**Recorded information**
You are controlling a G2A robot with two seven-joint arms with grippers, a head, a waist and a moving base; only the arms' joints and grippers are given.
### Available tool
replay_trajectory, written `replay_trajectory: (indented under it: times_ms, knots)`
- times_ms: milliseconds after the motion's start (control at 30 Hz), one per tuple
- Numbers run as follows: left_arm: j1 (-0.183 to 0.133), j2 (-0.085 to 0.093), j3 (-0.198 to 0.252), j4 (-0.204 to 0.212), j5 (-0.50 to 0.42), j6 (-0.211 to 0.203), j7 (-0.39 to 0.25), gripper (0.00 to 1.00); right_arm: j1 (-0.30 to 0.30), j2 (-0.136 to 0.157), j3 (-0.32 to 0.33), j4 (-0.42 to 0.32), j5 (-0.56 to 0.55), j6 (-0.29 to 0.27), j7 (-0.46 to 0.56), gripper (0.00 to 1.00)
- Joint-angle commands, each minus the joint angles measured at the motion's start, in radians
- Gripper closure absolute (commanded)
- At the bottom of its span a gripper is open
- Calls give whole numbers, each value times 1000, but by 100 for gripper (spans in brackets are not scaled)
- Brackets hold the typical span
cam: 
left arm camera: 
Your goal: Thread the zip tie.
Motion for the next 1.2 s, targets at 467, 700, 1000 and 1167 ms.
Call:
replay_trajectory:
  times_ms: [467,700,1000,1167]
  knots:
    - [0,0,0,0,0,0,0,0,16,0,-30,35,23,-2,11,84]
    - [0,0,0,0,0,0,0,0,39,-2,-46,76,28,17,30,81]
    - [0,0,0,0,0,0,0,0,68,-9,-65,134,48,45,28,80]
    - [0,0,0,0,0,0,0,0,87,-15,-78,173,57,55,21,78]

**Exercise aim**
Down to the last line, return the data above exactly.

**Finished exercise**
You are controlling a G2A robot with two seven-joint arms with grippers, a head, a waist and a moving base; only the arms' joints and grippers are given.
### Available tool
replay_trajectory, written `replay_trajectory: (indented under it: times_ms, knots)`
- times_ms: milliseconds after the motion's start (control at 30 Hz), one per tuple
- Numbers run as follows: left_arm: j1 (-0.183 to 0.133), j2 (-0.085 to 0.093), j3 (-0.198 to 0.252), j4 (-0.204 to 0.212), j5 (-0.50 to 0.42), j6 (-0.211 to 0.203), j7 (-0.39 to 0.25), gripper (0.00 to 1.00); right_arm: j1 (-0.30 to 0.30), j2 (-0.136 to 0.157), j3 (-0.32 to 0.33), j4 (-0.42 to 0.32), j5 (-0.56 to 0.55), j6 (-0.29 to 0.27), j7 (-0.46 to 0.56), gripper (0.00 to 1.00)
- Joint-angle commands, each minus the joint angles measured at the motion's start, in radians
- Gripper closure absolute (commanded)
- At the bottom of its span a gripper is open
- Calls give whole numbers, each value times 1000, but by 100 for gripper (spans in brackets are not scaled)
- Brackets hold the typical span
cam: 
left arm camera: 
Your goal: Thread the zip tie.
Motion for the next 1.2 s, targets at 467, 700, 1000 and 1167 ms.
Call:
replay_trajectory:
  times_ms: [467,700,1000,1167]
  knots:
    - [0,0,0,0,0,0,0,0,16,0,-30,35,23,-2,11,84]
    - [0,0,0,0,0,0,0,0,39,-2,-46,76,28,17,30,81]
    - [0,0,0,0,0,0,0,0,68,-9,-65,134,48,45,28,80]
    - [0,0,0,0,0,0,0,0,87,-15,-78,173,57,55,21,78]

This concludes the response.